Because we were uncertain how best to allow a visitor to kick off an interaction, we included both a URL and QR code. They each have slightly different URLs so that we can track use. We were surprised to find that most of the interactions began with scanning the QR code. Currently 78% of interactions begin with the QR code. We suspect that we could increase the number of visitors interacting with the wall if there were other simpler ways to begin the interaction. For bring-your-own-device remote controls we are interested in how we might use technologies like Bluetooth Low Energy within the building for a variety of interactions with the surroundings and our services.

The remote control Web page is a list of big checkboxes next to each of the languages. Clicking on one of the languages turns its stream on or off on the wall (connects or disconnects one of the WebSockets channels the wall is listening on). The change happens almost immediately with the wall showing a message and removing or adding the name of the language from a side panel. We wanted this to be at least as quick as the remote control on your TV at home.

The quick interaction is possible because of WebSockets. Both the browser page on the wall and the remote control client listen on another WebSockets channel for such messages. This means that as soon as the remote control sends a message to the server it can be sent immediately to the wall and the change reflected. If the wall were using polling to get changes, then there would potentially be more latency before a change registered on the wall. The remote control client also uses WebSockets to listen on a channel waiting for updates. This allows feedback to be displayed to the user once the change has actually been made. This feedback loop communication happens over WebSockets.

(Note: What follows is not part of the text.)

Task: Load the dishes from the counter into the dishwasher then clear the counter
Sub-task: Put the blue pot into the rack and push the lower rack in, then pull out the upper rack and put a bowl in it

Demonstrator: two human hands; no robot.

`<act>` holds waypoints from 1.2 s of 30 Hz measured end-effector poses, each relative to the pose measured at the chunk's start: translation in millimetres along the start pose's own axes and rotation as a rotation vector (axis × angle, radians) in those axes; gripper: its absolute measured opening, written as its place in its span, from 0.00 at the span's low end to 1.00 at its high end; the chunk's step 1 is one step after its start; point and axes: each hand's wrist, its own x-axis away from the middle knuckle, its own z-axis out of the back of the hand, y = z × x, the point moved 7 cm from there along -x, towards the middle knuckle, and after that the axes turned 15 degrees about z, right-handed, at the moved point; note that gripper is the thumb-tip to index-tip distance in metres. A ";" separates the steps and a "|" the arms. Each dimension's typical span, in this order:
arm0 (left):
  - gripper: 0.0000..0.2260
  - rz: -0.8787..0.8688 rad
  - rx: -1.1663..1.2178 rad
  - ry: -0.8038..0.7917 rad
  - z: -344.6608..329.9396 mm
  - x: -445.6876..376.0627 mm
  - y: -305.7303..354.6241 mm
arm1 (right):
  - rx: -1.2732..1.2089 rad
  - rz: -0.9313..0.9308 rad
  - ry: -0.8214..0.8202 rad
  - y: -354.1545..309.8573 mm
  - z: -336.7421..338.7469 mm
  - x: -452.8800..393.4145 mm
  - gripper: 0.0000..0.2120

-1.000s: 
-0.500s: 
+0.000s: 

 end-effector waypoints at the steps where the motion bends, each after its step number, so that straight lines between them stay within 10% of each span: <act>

Having the remote control listen for messages from the server also serves another purpose. If more than one person enters the space to control the wall, what is the correct way to handle that situation? If there are two users, how do you accurately represent the current state on the wall for both users? Maybe once the first user begins controlling the wall it locks out other users. This would work, but then how long do you lock others out? It could be frustrating for a user to have launched their QR code reader, lined up the QR code in their camera, and scanned it only to find that they are locked out and unable to control the wall. What I chose to do instead was to have every message of every change go via WebSockets to every connected remote control. In this way it is easy to keep the remote controls synchronized. Every change on one remote control is quickly reflected on every other remote control instance. This prevents most cases where the remote controls might get out of sync. While there is still the possibility of a race condition, it becomes less likely with the real-time connection and is harmless. Besides not having to lock anyone out, it also seems like a lot more fun to notice that others are controlling things as well–maybe it even makes the experience a bit more social. (Although, can you imagine how awful it would be if everyone had their own TV remote at home?)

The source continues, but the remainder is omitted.